# Exercise
Of all the lines in the records below, copy only those that contain the string "trace".

Records excerpted from a collection:
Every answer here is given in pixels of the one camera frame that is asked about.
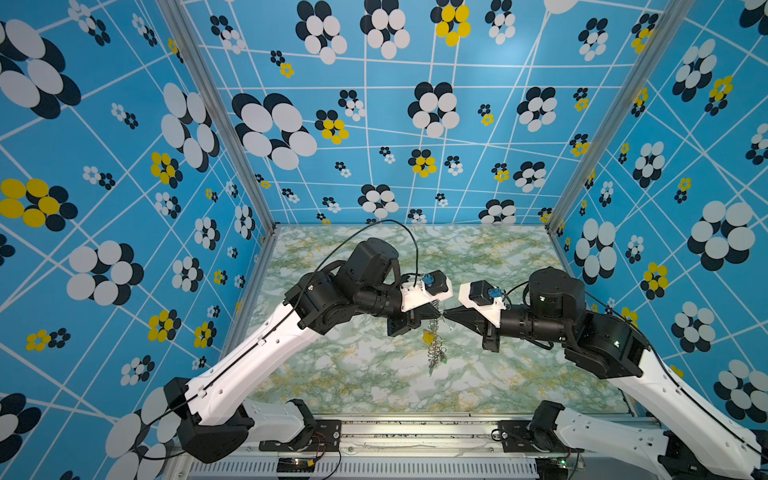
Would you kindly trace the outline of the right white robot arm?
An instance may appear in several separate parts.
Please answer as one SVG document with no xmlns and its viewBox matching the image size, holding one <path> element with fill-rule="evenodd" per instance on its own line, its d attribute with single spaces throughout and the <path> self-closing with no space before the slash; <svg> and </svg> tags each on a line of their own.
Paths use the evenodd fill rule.
<svg viewBox="0 0 768 480">
<path fill-rule="evenodd" d="M 584 284 L 547 267 L 527 281 L 525 304 L 506 304 L 485 281 L 461 286 L 459 306 L 444 317 L 478 333 L 497 351 L 503 337 L 540 348 L 559 344 L 565 358 L 608 381 L 658 420 L 655 429 L 593 418 L 542 401 L 527 426 L 540 450 L 592 451 L 660 479 L 764 479 L 767 433 L 728 419 L 660 359 L 629 321 L 588 309 Z"/>
</svg>

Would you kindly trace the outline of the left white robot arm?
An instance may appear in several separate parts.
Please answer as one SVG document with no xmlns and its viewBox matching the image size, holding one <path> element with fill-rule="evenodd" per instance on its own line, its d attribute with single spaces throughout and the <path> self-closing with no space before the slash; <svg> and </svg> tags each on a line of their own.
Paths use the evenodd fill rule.
<svg viewBox="0 0 768 480">
<path fill-rule="evenodd" d="M 249 395 L 294 354 L 358 315 L 385 319 L 388 335 L 398 336 L 439 318 L 439 302 L 452 294 L 442 271 L 404 274 L 392 245 L 358 243 L 348 259 L 302 276 L 264 323 L 206 372 L 165 386 L 181 420 L 182 450 L 213 463 L 247 442 L 305 448 L 321 436 L 304 401 L 258 403 Z"/>
</svg>

# Exercise answer
Would you kindly trace the outline of the right white robot arm?
Would you kindly trace the outline of the left white robot arm?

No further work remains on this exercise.